__WHAT YOU HAVE TO DO__:
Practice item. Set the material below down again exactly, with no pictures.

__GIVEN MATERIAL__:
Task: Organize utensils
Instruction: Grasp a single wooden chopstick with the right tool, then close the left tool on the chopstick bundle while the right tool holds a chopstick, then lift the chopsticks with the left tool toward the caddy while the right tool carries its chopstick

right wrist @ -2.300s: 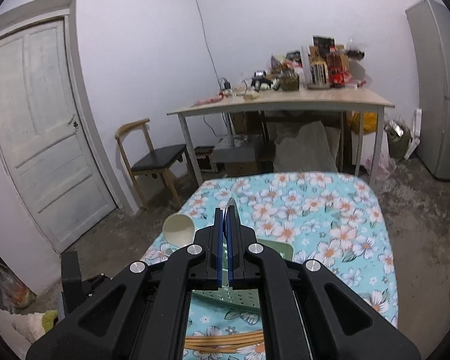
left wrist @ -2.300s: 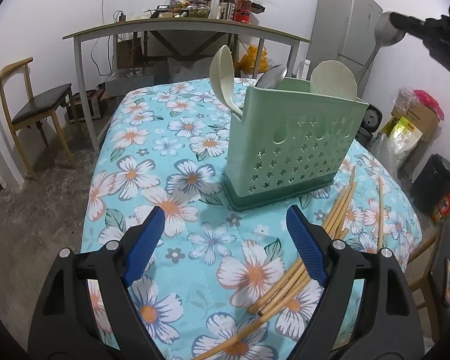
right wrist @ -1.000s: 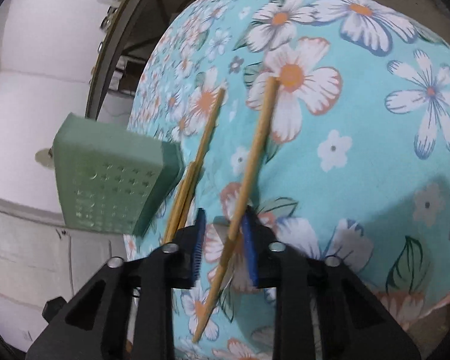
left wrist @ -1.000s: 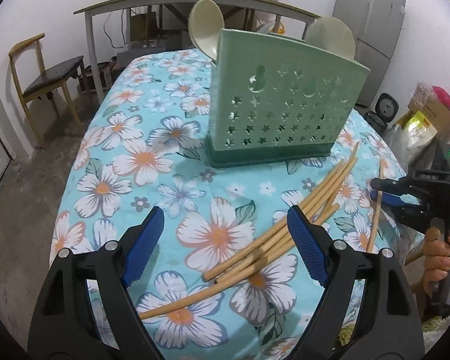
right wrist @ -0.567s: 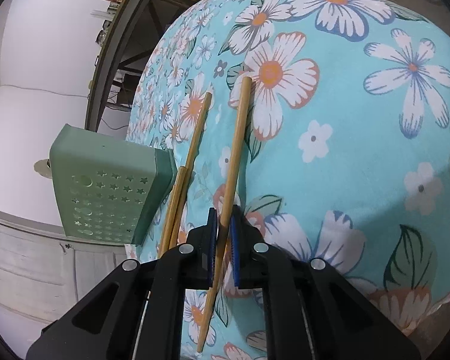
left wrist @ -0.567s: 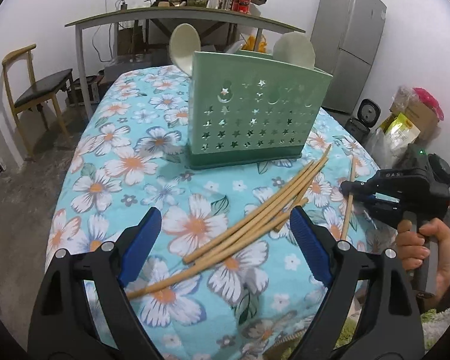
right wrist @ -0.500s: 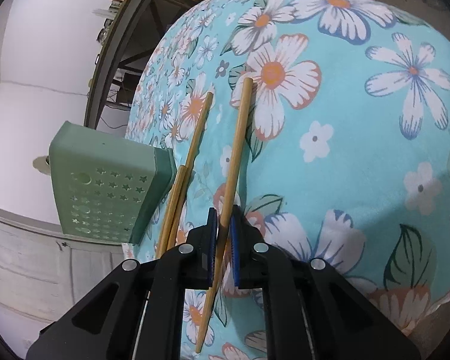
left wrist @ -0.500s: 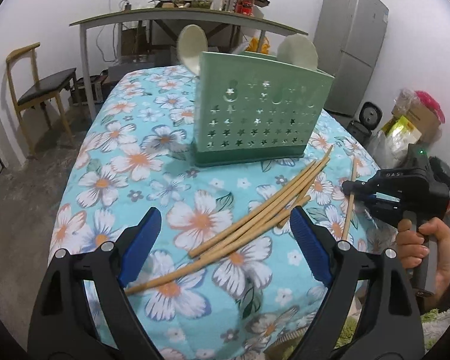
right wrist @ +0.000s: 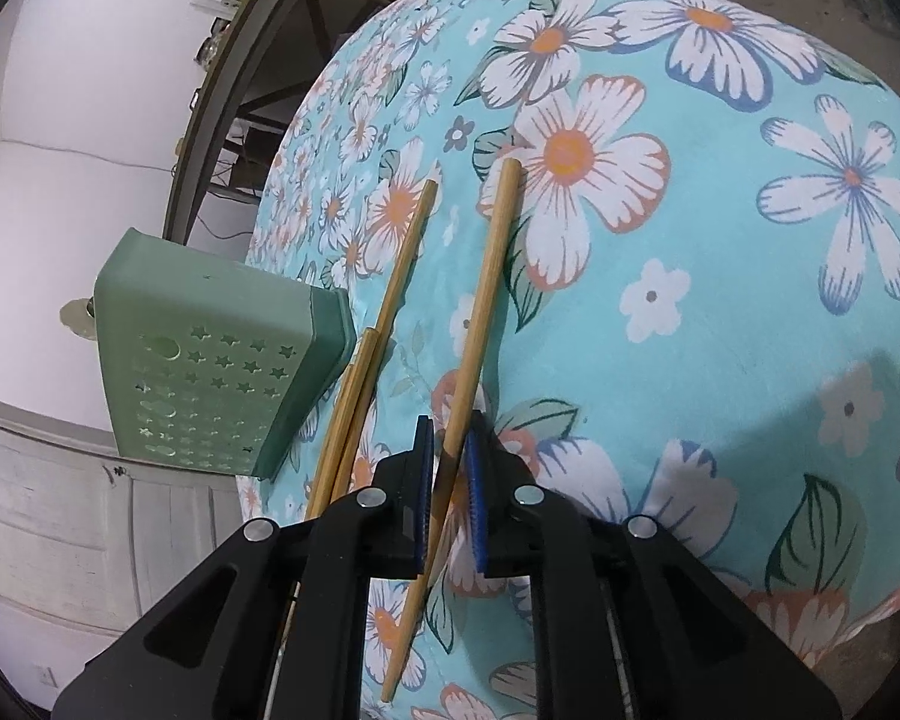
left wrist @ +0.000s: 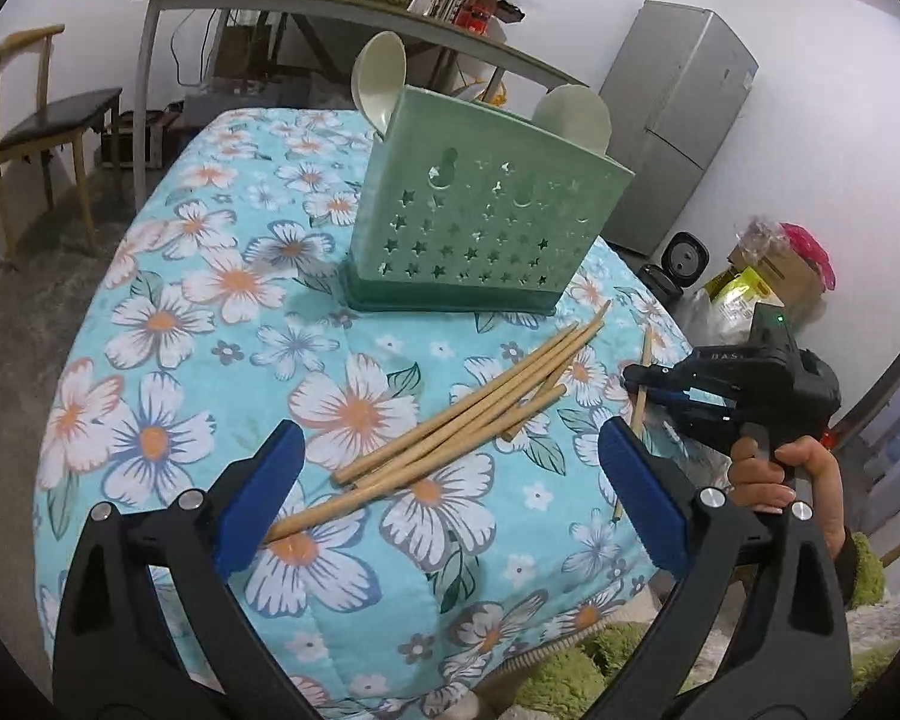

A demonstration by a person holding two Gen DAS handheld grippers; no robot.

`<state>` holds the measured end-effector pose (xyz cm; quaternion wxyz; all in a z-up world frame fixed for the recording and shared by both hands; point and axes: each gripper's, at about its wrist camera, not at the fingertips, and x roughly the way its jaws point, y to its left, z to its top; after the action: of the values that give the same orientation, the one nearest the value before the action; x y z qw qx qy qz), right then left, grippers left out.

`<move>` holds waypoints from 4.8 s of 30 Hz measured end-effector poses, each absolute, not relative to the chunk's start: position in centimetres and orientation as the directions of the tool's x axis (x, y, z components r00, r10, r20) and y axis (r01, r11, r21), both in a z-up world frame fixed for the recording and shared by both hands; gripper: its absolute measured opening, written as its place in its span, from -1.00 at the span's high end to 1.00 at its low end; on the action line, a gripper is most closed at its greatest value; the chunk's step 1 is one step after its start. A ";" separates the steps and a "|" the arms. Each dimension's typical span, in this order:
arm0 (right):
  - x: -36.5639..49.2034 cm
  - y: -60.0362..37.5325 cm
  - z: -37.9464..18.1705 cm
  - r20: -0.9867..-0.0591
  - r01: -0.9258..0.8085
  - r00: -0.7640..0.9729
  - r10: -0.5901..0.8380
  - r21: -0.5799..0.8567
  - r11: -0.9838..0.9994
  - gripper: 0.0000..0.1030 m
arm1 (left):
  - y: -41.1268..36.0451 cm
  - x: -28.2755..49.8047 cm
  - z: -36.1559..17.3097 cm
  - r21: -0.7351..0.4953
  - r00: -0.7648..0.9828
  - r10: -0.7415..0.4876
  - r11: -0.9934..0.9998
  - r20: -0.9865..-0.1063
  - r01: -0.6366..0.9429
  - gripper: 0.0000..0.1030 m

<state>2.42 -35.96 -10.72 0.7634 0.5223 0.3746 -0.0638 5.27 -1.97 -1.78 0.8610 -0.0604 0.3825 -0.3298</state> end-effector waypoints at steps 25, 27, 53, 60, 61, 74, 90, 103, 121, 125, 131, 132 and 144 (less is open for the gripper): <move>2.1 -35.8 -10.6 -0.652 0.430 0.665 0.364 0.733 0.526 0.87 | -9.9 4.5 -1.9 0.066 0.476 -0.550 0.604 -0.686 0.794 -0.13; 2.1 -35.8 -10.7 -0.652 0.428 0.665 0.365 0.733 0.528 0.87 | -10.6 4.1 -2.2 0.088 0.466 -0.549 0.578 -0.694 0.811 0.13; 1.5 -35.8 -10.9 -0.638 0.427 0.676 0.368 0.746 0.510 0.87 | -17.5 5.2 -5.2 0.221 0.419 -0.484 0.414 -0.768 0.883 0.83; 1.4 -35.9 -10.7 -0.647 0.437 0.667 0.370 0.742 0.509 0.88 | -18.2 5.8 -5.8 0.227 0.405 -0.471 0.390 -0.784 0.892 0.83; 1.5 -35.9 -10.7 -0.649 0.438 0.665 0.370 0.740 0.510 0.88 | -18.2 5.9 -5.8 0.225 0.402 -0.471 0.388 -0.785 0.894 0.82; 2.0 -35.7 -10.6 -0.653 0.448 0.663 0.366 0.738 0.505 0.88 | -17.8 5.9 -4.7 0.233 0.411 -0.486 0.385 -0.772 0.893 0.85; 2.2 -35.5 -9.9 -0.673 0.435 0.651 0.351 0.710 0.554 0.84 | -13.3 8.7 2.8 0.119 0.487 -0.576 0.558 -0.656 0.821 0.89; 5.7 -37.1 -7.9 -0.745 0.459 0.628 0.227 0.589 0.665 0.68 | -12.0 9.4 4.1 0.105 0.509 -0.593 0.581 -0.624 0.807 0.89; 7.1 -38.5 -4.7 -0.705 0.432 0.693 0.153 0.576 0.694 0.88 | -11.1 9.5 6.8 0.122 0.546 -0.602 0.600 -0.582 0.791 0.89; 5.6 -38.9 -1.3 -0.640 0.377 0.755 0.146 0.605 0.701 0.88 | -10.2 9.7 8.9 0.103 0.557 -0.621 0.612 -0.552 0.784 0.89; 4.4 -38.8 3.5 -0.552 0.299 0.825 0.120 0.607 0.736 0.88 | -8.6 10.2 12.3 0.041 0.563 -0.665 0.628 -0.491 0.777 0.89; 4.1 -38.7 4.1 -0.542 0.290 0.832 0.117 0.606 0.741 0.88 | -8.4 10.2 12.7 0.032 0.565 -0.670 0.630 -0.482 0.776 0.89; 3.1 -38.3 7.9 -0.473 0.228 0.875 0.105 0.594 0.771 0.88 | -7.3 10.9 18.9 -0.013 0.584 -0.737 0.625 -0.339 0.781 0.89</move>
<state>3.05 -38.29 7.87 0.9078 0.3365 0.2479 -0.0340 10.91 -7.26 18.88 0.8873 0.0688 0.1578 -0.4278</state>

__ANSWER__:
Task: Organize utensils
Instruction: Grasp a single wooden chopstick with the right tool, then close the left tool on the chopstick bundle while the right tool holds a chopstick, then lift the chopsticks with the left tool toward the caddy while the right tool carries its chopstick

right wrist @ -2.300s: 
left wrist @ -2.300s: 
right wrist @ -1.000s: 
left wrist @ -1.000s: 
right wrist @ -0.567s: 
left wrist @ -0.567s: 
right wrist @ -0.500s: 
left wrist @ -0.500s: 
right wrist @ +0.000s: 
left wrist @ +0.000s: 

A demonstration by a person holding two Gen DAS handheld grippers; no robot.

`<state>` holds the measured end-effector pose (xyz cm; quaternion wxyz; all in a z-up world frame fixed for the recording and shared by both hands; point and axes: each gripper's, at about its wrist camera, not at the fingertips, and x roughly the way its jaws point, y to its left, z to its top; after the action: of the values that give the same orientation, the one nearest the value before the action; x y z qw qx qy qz), right then left, grippers left out.

`<move>` holds waypoints from 4.8 s of 30 Hz measured end-effector poses, each absolute, not relative to the chunk's start: position in centimetres and orientation as the directions of the tool's x axis (x, y, z components r00, r10, r20) and y axis (r01, r11, r21), both in a z-up world frame fixed for the recording and shared by both hands; gripper: its absolute measured opening, written as its place in its span, from -1.00 at the span's high end to 1.00 at its low end; on the action line, a gripper is most closed at its greatest value; the chunk's step 1 is one step after its start. A ";" separates the steps and a "|" the arms. Each dimension's typical span, in this order:
arm0 (right):
  - x: -36.5639..49.2034 cm
  - y: -60.0362..37.5325 cm
  - z: -37.9464..18.1705 cm
  - r20: -0.9867..-0.0591
  - r01: -0.9258..0.8085
  - r00: -0.7640..0.9729
  - r10: -0.5901..0.8380
  - r21: -0.5799..0.8567
  - r11: -0.9838..0.9994
  - gripper: 0.0000..0.1030 m
arm1 (left):
  - y: -41.1268..36.0451 cm
  - x: -28.2755..49.8047 cm
  - z: -36.1559..17.3097 cm
  - r21: -0.7351..0.4953
  - r00: -0.7648..0.9828
  - r10: -0.7415..0.4876
  - r11: -0.9934..0.9998
  - r20: -0.9865..-0.1063
  - r01: -0.6366..0.9429
  - gripper: 0.0000..0.1030 m

<state>2.42 -35.96 -10.72 0.7634 0.5223 0.3746 -0.0638 5.27 -1.97 -1.78 0.8610 -0.0604 0.3825 -0.3298</state> end-effector waypoints at steps 25, 27, 53, 60, 61, 74, 90, 103, 121, 125, 131, 132 and 144 (less is open for the gripper): <move>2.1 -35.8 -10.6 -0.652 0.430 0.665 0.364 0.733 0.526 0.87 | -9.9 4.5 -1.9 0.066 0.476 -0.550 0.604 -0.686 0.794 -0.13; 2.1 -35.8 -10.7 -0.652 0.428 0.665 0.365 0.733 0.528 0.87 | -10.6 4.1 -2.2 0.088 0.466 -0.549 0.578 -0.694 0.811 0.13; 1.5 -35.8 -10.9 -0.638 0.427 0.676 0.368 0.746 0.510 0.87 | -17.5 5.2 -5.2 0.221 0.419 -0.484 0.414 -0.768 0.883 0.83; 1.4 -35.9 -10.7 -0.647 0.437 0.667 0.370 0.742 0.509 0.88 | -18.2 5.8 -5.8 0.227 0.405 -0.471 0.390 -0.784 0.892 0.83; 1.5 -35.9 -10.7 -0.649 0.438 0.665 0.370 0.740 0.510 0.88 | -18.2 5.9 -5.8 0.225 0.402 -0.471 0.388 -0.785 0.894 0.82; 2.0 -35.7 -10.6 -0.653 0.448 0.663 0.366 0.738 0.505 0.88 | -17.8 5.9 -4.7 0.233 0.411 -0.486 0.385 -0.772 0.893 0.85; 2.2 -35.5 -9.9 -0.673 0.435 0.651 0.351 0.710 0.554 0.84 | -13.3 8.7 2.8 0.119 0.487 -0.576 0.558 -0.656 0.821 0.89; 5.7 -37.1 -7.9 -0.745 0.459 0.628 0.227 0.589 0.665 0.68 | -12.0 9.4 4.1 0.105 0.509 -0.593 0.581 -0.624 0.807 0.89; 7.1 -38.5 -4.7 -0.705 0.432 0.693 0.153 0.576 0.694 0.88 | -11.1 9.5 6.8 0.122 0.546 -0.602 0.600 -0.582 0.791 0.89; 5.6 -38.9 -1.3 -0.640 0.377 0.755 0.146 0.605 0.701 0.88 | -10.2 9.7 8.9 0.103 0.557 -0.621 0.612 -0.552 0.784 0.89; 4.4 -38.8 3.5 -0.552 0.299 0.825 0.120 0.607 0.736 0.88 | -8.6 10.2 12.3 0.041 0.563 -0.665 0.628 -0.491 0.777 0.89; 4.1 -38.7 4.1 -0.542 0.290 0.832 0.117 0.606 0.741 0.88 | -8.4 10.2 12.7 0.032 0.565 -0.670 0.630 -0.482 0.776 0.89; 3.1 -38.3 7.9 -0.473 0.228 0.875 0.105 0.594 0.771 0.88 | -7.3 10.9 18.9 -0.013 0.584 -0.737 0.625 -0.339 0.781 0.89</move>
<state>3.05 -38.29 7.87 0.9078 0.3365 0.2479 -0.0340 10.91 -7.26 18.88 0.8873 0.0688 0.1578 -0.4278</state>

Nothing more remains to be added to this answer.